Désormais, accompagnés de nos instruments de haute technologie, GPS et autres smartphones, tout semble se compliquer…
La carte et le GPS ne disent plus la même chose, les altitudes affichées ne sont plus les mêmes que sur les cartes, les dénivelés semblent ne plus correspondre, mais pourquoi donc ?

Au fond, c'est assez simple : les cartes, il suffit de les lire ; les GPS sont des instruments, qui fournissent des mesures, et qu'il faut savoir interpréter et ne surtout pas prendre au pied de la lettre sous peine de commettre des erreurs (qui peuvent avoir des conséquences désagréables, par exemple en navigation).
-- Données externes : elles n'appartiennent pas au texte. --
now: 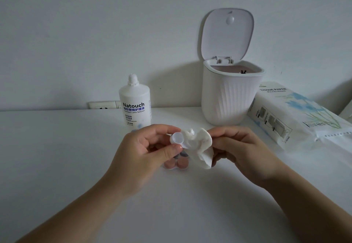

Les altitudes indiquées sur les cartes IGN en France (points cotés, et courbes de niveaux) sont "exactes" (on va dire moins d'un mètre d'imprécision). C'est donc à l'aide de cette indication précise (carte, ou cote indiquée en un lieu particulier, tel qu'un col par exemple) qu'on pourra éventuellement "recaler" l'instrument de mesure utilisé. A l'époque pas si lointaine dont je parlais au début, on recalait chaque fois que possible nos altimètres, aujourd'hui il faut savoir qu'un GPS doit absolument être lui aussi recalé régulièrement pour que l'altitude indiquée soit la plus précise possible.
Qu'est-ce que l'altitude ?

C'est la hauteur du lieu considéré par rapport à un point de référence situé à "zéro mètre". Pour la France, il est situé au marégraphe de Marseille (et celui d'Ajaccio pour la Corse), et correspond au niveau moyen de la Méditerranée en ce lieu. A savoir que la référence "zéro mètre" n'est pas la même pour tous les pays, elle correspond le plus souvent au niveau de marée moyen de la ou d'une mer proche de chaque pays.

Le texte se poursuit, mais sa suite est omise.